YOUR OBJECTIVE →
Repeat only the stretch of lines below that runs from the line with "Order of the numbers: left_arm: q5" through the line with "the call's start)", unaltered.

THE INPUT →
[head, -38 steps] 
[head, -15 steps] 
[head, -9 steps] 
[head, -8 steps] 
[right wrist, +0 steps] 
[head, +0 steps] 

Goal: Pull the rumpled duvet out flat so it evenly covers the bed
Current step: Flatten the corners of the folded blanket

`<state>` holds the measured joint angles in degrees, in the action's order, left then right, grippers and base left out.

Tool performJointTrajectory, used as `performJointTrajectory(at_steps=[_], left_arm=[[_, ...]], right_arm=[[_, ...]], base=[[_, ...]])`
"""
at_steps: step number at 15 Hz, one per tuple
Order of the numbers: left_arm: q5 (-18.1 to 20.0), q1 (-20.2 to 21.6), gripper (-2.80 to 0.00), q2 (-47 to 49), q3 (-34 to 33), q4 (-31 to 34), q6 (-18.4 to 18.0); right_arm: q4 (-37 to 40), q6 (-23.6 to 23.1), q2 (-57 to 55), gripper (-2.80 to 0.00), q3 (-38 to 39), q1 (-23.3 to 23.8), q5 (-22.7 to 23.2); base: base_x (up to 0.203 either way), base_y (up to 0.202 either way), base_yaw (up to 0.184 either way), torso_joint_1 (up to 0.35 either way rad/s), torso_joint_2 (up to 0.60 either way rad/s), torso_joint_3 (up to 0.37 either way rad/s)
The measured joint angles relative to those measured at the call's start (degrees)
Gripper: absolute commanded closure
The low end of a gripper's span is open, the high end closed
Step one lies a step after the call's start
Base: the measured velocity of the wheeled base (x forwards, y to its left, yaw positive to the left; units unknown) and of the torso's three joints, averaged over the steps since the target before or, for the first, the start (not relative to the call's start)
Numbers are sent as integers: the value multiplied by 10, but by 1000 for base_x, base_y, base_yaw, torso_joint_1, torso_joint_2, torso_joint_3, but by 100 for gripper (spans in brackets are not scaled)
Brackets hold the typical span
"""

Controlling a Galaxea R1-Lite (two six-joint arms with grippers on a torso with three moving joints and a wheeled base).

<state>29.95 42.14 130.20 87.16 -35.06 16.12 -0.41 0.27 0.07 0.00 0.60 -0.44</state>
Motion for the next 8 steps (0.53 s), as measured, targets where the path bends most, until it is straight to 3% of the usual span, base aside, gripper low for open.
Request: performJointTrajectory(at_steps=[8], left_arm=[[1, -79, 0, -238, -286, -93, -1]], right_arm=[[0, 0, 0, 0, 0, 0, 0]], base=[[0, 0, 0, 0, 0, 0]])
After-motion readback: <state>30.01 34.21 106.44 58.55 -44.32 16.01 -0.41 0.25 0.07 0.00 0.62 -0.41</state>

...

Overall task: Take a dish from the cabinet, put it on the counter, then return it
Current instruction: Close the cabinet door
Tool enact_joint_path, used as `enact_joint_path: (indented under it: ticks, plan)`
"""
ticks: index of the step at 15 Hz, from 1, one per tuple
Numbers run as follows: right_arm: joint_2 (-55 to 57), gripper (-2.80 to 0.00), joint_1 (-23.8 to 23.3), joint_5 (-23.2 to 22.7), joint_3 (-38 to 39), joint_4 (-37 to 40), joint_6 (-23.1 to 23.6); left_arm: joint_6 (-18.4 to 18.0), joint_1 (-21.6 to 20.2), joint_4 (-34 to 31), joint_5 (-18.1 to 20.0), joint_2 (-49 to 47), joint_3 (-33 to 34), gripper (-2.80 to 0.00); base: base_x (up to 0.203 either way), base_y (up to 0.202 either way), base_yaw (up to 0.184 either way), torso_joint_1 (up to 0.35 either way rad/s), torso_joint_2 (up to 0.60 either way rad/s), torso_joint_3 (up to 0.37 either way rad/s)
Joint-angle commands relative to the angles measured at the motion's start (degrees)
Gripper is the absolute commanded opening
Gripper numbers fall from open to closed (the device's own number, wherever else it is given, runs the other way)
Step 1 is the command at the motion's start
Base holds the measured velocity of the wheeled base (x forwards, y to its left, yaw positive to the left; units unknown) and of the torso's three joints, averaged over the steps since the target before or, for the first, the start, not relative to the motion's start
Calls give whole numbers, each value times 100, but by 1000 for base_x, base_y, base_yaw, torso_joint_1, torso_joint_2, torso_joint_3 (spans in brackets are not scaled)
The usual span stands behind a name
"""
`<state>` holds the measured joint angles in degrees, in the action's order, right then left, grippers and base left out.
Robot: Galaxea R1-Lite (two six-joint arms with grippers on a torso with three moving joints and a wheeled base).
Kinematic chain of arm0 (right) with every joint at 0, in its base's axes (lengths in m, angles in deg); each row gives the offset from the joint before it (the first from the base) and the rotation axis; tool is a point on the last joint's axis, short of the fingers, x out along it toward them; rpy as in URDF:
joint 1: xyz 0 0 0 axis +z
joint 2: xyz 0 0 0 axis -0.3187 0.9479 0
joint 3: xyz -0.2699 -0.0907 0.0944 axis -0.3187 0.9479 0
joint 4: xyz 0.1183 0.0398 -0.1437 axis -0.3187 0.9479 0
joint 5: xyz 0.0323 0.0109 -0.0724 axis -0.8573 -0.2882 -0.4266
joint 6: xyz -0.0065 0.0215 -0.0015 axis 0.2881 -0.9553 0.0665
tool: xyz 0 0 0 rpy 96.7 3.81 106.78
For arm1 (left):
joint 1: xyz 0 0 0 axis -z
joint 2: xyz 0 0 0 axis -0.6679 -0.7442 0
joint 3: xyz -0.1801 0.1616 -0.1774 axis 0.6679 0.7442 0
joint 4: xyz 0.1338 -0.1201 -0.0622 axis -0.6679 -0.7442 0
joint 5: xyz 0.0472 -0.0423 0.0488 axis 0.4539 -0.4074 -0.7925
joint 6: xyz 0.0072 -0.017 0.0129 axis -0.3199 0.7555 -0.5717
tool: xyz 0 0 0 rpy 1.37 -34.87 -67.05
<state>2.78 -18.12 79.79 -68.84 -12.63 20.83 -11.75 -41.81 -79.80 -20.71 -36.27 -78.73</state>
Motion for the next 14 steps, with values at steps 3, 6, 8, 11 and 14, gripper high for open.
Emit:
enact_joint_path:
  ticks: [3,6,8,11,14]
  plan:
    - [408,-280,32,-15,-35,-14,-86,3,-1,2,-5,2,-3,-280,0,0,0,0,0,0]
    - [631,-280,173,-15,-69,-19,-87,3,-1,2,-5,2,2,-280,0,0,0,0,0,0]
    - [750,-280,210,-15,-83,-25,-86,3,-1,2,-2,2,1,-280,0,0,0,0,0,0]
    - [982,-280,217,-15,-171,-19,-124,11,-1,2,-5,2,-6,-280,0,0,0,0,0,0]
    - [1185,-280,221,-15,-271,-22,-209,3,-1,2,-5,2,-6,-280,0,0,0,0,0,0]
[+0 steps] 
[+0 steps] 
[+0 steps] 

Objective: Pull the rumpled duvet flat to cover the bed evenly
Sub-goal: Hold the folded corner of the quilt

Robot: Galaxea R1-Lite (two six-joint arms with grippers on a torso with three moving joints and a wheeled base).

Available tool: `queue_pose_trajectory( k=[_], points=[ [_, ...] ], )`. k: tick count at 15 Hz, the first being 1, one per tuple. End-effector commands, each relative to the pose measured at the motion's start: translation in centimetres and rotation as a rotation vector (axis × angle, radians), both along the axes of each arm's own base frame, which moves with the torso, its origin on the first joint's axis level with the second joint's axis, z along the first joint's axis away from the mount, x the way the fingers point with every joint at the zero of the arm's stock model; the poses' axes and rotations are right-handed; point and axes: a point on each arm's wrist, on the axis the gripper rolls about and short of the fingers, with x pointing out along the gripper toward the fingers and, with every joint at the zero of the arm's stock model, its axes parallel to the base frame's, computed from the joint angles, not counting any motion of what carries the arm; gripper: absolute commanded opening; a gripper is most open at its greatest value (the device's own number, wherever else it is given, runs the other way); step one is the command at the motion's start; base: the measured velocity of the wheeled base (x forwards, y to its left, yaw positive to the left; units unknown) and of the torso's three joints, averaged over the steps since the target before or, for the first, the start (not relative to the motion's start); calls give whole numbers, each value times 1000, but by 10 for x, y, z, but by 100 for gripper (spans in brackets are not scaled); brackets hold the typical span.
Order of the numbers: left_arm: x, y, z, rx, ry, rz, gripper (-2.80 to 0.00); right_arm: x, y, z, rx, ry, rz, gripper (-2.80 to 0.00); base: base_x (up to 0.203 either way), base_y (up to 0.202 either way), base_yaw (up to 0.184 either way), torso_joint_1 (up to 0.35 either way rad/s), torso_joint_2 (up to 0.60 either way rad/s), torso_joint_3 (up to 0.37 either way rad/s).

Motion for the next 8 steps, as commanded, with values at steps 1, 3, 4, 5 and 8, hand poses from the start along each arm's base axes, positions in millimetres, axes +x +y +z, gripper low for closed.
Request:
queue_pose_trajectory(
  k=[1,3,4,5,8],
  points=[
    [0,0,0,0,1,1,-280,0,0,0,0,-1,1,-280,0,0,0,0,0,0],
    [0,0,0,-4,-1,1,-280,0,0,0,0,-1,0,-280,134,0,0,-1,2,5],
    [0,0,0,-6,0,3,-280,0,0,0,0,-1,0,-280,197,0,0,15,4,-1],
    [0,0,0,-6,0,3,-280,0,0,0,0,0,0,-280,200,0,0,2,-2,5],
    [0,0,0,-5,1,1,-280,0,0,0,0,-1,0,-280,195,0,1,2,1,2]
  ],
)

EXERCISE ANSWER →
Order of the numbers: left_arm: q5 (-18.1 to 20.0), q1 (-20.2 to 21.6), gripper (-2.80 to 0.00), q2 (-47 to 49), q3 (-34 to 33), q4 (-31 to 34), q6 (-18.4 to 18.0); right_arm: q4 (-37 to 40), q6 (-23.6 to 23.1), q2 (-57 to 55), gripper (-2.80 to 0.00), q3 (-38 to 39), q1 (-23.3 to 23.8), q5 (-22.7 to 23.2); base: base_x (up to 0.203 either way), base_y (up to 0.202 either way), base_yaw (up to 0.184 either way), torso_joint_1 (up to 0.35 either way rad/s), torso_joint_2 (up to 0.60 either way rad/s), torso_joint_3 (up to 0.37 either way rad/s)
The measured joint angles relative to those measured at the call's start (degrees)
Gripper: absolute commanded closure
The low end of a gripper's span is open, the high end closed
Step one lies a step after the call's start
Base: the measured velocity of the wheeled base (x forwards, y to its left, yaw positive to the left; units unknown) and of the torso's three joints, averaged over the steps since the target before or, for the first, the start (not relative to the call's start)

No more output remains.